If I die, I would like to be buried with memories of my life.
I would like to be buried with all the photographs I ever took.
(I would like memories of all those who was ever important to me
and all those I loved so dearly and whom I loved so,
if there is a difference that is.)
I would like to be buried with all my journal and blog entries.
I would like to be buried in my favourite outfit.The pink shirt with berms and artas white snake skin leather shoes and a brown leather belt
(I wonder what would happen if I had a few favourite outfits at 80,
that is if I die at 80, and not some freak accident tomorrow or the week after.)
And if I ever get cremated, I would like all these things to be placed next to my urn.
And if I ever get my way, and really roll up my ash into a roll of nicely flavoured tobacco for all my loved ones and those who attend my funeral to smoke, I hope that in place of my body and my self, that all these things would represent me instead. Bury those in my tomb. Place those things behind the wall for the urn.

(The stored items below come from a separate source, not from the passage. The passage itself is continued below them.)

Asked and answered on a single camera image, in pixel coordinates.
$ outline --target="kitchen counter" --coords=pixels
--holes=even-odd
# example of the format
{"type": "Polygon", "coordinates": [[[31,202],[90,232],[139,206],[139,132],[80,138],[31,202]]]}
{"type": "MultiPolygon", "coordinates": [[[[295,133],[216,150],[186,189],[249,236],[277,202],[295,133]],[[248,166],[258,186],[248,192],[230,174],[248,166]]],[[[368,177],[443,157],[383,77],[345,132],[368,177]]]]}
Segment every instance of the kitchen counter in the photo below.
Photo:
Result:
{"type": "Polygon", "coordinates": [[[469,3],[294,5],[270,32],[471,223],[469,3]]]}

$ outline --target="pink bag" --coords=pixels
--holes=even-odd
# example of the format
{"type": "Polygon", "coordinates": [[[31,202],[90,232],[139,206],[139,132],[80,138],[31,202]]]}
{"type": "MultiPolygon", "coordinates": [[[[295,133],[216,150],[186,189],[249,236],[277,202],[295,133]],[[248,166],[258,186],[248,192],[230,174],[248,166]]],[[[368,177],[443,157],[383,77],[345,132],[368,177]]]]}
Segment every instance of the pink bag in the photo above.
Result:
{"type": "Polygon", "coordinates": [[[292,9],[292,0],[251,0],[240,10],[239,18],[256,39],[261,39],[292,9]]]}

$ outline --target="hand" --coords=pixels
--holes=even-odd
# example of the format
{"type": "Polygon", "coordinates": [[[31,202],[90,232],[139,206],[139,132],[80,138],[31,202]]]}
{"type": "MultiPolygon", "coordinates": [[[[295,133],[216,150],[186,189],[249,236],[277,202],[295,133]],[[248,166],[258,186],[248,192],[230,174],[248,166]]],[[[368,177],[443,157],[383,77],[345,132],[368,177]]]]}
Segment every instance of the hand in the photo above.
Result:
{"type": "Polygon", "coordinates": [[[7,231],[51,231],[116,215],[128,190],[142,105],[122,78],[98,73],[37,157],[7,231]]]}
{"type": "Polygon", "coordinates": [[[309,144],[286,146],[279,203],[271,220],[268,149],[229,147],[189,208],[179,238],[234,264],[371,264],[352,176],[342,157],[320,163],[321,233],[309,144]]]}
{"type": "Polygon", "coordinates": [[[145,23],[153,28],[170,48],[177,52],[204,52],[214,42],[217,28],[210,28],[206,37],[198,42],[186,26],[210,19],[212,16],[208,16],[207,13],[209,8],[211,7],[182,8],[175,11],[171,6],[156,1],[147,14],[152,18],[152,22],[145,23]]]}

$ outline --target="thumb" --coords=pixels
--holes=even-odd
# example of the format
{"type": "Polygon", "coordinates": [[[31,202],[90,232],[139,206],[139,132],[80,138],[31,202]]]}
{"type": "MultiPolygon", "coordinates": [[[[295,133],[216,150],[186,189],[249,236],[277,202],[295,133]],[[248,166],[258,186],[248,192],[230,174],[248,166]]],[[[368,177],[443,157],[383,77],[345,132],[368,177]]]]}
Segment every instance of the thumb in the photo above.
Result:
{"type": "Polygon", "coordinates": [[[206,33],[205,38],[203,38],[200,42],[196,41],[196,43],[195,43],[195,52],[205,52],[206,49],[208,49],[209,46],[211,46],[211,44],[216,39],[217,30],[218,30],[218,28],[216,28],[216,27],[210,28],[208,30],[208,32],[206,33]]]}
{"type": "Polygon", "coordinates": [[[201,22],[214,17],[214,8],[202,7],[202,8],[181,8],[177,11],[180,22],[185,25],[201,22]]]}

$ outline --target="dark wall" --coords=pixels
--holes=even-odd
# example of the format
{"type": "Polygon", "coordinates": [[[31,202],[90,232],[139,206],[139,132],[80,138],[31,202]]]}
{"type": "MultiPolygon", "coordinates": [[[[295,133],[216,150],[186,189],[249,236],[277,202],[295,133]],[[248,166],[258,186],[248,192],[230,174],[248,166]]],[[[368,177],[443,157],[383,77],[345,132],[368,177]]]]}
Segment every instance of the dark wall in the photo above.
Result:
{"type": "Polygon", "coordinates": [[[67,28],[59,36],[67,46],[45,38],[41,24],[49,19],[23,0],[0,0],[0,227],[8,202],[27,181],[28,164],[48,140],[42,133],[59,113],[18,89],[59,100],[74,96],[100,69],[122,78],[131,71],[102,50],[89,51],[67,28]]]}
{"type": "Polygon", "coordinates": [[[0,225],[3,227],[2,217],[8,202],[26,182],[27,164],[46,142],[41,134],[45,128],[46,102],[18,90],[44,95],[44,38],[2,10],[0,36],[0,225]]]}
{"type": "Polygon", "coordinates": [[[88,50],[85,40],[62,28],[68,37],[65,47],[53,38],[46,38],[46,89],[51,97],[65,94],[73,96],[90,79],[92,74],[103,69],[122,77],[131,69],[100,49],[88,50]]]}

For those things represent much more than a dead and lifeless body, that has lived but no longer. Those things however, represent life and memory, that will always go on living for those who care to look.
I would like however, to be placed below a rose bush.
Those things may do the trick too.
No rose bush? Grow one then!
For I would still like to know that beauty exists apart from death.
And that although I have died, the essence of me still contributes
to the beauty,
of this now-ugly earth.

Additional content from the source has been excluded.